I write “rejected, “ruled” and “invalidated,” as if Justice Roberts were the sole arbiter and the other eight Justices mere ciphers. But that was the effect of his extraordinary opinion in a deeply divided Court.
He took a road that neither side in the Court’s ideological wars fully endorsed. And because the two sides were split four-four, as usual, his opinion has the force of law. It alone preserves the hard-fought result of a century of political struggle over how the world’s wealthiest nation shares the benefits of an ongoing revolution in medicine among its people.
The Chief Justice’s long opinion is notable for what it did not do. It did not get into politics or policy or tread on Congress’ or the President’s turf. “[W]e possess neither the expertise nor the prerogative to make policy judgments[,]” the Chief Justice wrote. “It is not our job to protect the people from the consequences of their political choices.”
Not only did the Chief Justice avoid politics, as he and his colleagues are supposed to do. He drafted his opinion narrowly. He rejected the individual mandate under the Commerce Clause because it tried to “regulate” an “activity” (buying health insurance) that had not yet happened and that millions of citizens have no intention to perform. He made clear the limits of his rejection and emphasized its basis: that Congress cannot exceed its enumerated powers, although the states, as true sovereigns, could enact similar laws.
To reach his unique conclusions, the Chief Justice had to view the individual mandate differently in two different contexts. He first considered the Anti-Injunction Act, which outlaws suits to prevent tax collection.
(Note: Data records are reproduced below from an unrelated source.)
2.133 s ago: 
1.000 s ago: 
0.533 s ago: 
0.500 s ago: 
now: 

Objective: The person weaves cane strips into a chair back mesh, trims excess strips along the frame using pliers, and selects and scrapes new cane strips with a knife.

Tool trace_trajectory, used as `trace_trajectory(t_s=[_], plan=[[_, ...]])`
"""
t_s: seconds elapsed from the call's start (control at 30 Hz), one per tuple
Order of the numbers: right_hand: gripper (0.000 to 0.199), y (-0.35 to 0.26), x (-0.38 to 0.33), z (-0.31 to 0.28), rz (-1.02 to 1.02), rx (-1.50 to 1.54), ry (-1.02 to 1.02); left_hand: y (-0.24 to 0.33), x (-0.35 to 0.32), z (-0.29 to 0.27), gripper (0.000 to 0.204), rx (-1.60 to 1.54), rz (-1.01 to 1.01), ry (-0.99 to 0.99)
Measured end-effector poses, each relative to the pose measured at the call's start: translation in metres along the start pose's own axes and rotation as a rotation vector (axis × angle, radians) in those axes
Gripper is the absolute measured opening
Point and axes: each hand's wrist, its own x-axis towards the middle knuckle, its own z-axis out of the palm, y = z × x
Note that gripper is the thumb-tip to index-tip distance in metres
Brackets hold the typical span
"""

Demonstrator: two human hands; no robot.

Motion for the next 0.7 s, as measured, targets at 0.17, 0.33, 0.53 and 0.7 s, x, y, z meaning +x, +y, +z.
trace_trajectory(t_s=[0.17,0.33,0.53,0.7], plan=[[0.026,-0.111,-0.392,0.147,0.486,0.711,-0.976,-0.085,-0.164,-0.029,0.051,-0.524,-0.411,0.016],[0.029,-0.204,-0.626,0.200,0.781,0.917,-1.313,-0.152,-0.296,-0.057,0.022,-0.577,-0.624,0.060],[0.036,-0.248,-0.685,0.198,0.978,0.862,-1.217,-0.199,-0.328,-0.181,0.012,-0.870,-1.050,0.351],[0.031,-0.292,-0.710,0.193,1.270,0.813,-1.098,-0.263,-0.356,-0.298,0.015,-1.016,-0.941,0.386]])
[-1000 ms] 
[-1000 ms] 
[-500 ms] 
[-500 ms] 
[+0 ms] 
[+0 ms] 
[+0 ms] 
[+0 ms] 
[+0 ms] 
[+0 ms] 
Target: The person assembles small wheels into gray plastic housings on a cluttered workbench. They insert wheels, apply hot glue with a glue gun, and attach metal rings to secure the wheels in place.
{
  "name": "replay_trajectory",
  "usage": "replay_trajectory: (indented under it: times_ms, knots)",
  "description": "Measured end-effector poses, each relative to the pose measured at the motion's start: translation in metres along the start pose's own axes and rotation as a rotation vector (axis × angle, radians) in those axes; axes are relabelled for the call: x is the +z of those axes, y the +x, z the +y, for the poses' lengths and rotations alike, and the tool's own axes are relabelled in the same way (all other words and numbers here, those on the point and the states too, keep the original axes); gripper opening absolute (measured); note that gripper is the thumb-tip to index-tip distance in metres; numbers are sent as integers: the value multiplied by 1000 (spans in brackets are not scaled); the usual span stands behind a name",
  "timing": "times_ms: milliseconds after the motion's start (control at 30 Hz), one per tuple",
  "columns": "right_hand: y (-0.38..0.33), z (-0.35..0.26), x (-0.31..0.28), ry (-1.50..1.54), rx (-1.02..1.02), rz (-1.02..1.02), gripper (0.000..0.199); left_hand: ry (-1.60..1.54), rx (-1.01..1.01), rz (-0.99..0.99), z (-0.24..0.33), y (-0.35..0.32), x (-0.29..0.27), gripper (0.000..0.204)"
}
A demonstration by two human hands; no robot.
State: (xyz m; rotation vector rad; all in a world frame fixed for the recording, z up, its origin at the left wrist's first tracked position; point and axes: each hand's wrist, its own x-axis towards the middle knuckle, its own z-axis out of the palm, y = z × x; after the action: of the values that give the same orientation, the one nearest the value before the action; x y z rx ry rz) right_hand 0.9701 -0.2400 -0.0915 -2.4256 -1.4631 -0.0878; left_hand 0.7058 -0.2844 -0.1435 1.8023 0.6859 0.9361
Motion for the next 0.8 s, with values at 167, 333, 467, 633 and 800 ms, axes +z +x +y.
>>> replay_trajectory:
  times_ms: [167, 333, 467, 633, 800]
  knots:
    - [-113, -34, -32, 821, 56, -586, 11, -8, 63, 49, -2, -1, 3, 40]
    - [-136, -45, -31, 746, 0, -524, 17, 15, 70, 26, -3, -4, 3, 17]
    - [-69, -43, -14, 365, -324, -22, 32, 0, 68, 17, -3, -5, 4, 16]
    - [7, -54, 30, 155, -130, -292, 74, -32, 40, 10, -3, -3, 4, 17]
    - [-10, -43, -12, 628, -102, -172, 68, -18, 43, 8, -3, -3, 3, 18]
In that context, he saw the payment enforcing the individual mandate as a “penalty,” not a tax, because Congress had so called it. Therefore the Anti-Injunction Act didn’t apply, the suit was viable and the Court could rule.
But in addressing Congress’ power to tax, the Chief Justice viewed the individual-mandate payment as a permissible tax. This time, he considered substance, not just labels.
To non-lawyers, viewing the same thing differently like that might seem odd. But in law, it happens every day. In law, context is all.
The Chief Justice well explained the differences, and they made sense. Like the health-insurance law, the Anti-Injunction Act is an act of Congress, so Congress can classify it as it wishes. It did so in calling the mandate-payment a “penalty,” not a tax.
But when the Supreme Court has to enforce constitutional limits on Congress’ power—thereby perhaps thwarting the people’s will—it must look beyond labels to what Congress is actually trying to do. In that context, a small penalty, levied and collected by the IRS in the same manner and at the same time as income taxes, looks like a tax.
In upholding the payment as a tax, the Chief Justice emphasized three points. First, there is no other consequence, let alone any criminal sanctions, for failing to buy health insurance. A health-insurance rejectionist who pays the penalty is fully compliant with the law.
Second, the penalty itself is relatively minor. The cost of health insurance dwarfs it, so it is not practically coercive. Anyone who wants to save money would rather pay the penalty than the greater cost of insurance.
Finally, the Court must, if it can, construe any law passed by Congress as constitutional. This is an adamant rule, with a long tradition going back to our Founding. And there is also great precedent for disregarding Congress’ own inaccurate labels, both to uphold and condemn legislation under constitutional scrutiny. (With a large fraction of members of Congress in thrall to the Evil Troll Grover Norquist, any legislative staffer who called anything a “tax” would be likely to lose her job.) The Chief Justice cited this precedent but mercifully limited his writing to the most relevant cases.
All in all, the Chief Justice’s opinion was remarkable for its restraint. In a court rife with activism and politics, he found a way to uphold the solution to a problem that elected leaders had struggled with for a century. And he did so without doing damage to the law or straining its fabric for future cases.
Where he imposed limits (on the commerce power and on conditions that Congress can impose on programs, like the Medicaid expansion, that it funds), he emphasized the narrowness of his reasoning and wove it into the pre-existing fabric of the law. The uniqueness of the route he took recalled the great Justice Benjamin Cardozo in both wisdom and adroitness.
Four years ago, after his confirmation hearings, I speculated that Justice Roberts, with his cool intellect and dispassionate temperament, might be just the man for our turbulent times. So far, I have been disappointed. My disappointment was especially acute with his dissenting opinion in Bush v. Boumediene, a case on habeas corpus of millennial importance. There he seemed to crawl into bed with Justice Scalia, who began his own dissenting opinion with a ringing battle cry: “America is at war with radical Islamists.” It would be hard to top that for politics and judicial activism, let alone from a Justice who regularly accuses others of his own sins.
Yet this time, Chief Justice Roberts kept his own counsel and stayed his own man. He acted and wrote like a real chief justice. He stuck to the law and reasoned narrowly. He managed to find a way to uphold the results of a century-long political struggle. And this time, it was the other justices, on both sides of the ideological divide, who leaned on policy.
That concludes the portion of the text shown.